= Beginning of Section =

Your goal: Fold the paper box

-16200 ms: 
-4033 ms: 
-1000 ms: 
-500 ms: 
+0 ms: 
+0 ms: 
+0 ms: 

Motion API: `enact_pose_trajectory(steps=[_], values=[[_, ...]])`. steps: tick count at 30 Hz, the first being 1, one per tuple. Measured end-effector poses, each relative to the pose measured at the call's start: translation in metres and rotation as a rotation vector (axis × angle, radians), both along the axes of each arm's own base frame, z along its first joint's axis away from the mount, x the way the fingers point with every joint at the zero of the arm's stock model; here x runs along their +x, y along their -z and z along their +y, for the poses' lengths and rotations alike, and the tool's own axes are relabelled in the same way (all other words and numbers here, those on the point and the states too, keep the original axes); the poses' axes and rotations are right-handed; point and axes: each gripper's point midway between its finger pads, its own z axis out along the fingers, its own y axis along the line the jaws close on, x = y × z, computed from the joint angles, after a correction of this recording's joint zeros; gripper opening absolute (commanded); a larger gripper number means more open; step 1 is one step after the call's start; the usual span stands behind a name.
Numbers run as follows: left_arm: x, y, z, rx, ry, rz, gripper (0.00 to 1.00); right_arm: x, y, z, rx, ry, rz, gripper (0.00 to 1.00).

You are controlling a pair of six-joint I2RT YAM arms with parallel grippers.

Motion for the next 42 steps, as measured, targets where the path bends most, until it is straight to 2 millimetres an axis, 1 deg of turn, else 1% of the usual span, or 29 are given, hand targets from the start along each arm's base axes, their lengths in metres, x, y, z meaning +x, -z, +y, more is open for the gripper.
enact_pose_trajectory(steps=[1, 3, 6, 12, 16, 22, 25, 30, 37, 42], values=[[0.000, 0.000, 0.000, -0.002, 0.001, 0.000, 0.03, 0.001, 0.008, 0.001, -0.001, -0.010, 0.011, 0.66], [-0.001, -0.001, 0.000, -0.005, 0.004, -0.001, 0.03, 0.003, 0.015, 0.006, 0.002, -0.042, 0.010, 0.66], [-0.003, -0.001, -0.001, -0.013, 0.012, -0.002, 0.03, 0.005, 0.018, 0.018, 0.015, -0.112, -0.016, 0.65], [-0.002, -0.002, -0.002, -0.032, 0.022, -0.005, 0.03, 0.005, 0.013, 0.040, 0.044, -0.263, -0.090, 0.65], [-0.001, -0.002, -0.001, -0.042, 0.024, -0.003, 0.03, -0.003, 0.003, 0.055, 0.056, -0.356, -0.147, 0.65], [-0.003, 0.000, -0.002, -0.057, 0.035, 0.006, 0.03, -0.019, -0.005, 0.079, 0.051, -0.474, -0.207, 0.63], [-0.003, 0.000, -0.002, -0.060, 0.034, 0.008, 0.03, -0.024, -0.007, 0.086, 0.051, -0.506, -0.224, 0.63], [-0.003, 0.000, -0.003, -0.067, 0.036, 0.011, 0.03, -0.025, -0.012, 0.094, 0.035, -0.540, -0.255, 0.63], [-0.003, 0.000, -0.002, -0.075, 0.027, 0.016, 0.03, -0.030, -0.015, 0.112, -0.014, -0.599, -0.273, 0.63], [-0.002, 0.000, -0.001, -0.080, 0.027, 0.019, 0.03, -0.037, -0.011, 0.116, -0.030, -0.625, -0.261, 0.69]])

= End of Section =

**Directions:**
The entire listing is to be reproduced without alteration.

**Answer box:**
Your goal: Fold the paper box

-16200 ms: 
-4033 ms: 
-1000 ms: 
-500 ms: 
+0 ms: 
+0 ms: 
+0 ms: 

Motion API: `enact_pose_trajectory(steps=[_], values=[[_, ...]])`. steps: tick count at 30 Hz, the first being 1, one per tuple. Measured end-effector poses, each relative to the pose measured at the call's start: translation in metres and rotation as a rotation vector (axis × angle, radians), both along the axes of each arm's own base frame, z along its first joint's axis away from the mount, x the way the fingers point with every joint at the zero of the arm's stock model; here x runs along their +x, y along their -z and z along their +y, for the poses' lengths and rotations alike, and the tool's own axes are relabelled in the same way (all other words and numbers here, those on the point and the states too, keep the original axes); the poses' axes and rotations are right-handed; point and axes: each gripper's point midway between its finger pads, its own z axis out along the fingers, its own y axis along the line the jaws close on, x = y × z, computed from the joint angles, after a correction of this recording's joint zeros; gripper opening absolute (commanded); a larger gripper number means more open; step 1 is one step after the call's start; the usual span stands behind a name.
Numbers run as follows: left_arm: x, y, z, rx, ry, rz, gripper (0.00 to 1.00); right_arm: x, y, z, rx, ry, rz, gripper (0.00 to 1.00).

You are controlling a pair of six-joint I2RT YAM arms with parallel grippers.

Motion for the next 42 steps, as measured, targets where the path bends most, until it is straight to 2 millimetres an axis, 1 deg of turn, else 1% of the usual span, or 29 are given, hand targets from the start along each arm's base axes, their lengths in metres, x, y, z meaning +x, -z, +y, more is open for the gripper.
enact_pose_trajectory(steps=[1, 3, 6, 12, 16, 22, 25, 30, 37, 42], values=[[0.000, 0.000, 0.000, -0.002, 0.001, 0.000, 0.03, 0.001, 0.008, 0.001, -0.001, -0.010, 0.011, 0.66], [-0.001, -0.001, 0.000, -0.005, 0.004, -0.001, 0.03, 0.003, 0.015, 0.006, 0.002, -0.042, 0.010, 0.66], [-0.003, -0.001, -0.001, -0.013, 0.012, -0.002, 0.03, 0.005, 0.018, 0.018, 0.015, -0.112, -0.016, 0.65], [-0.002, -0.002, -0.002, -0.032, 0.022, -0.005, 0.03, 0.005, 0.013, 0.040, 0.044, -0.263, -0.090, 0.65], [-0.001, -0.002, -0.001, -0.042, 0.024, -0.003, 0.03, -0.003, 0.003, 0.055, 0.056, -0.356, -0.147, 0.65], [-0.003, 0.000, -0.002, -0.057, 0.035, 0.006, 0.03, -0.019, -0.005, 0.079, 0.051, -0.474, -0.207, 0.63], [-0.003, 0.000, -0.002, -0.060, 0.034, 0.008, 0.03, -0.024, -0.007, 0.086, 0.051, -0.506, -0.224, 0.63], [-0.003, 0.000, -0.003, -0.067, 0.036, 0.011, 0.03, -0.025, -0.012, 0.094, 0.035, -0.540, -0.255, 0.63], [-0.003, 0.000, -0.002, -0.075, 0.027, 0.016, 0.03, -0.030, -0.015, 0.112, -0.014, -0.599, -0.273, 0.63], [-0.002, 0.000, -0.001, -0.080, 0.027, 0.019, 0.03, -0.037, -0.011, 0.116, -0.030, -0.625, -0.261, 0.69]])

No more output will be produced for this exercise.